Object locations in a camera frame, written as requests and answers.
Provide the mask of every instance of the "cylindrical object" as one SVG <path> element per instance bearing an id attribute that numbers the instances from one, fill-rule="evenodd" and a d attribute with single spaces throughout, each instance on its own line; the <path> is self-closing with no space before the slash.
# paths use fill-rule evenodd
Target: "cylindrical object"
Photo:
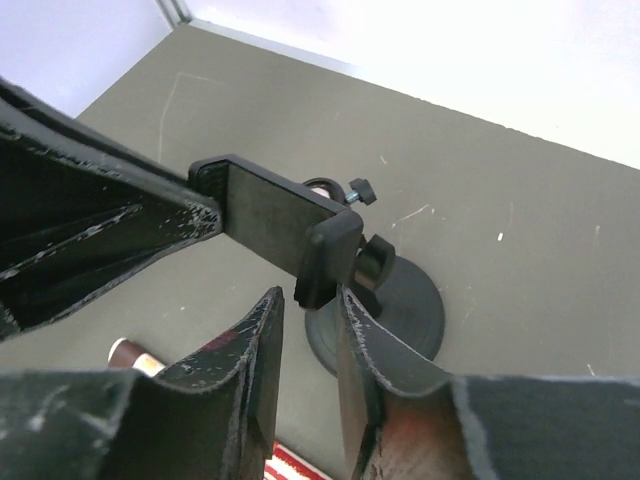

•••••

== Your instructions ==
Beginning with the line that holds "Provide the mask" and continuing to the end of the entries above, set down each line exactly, both ends included; include no pictures.

== Exercise output ==
Provide the mask of every instance of the "cylindrical object" as one SVG <path> element per instance bearing an id attribute that numbers the instances from one, fill-rule="evenodd" and a d attribute with single spaces throughout, each instance on its own line; the <path> is self-closing with no space before the slash.
# paths use fill-rule evenodd
Target: "cylindrical object"
Photo:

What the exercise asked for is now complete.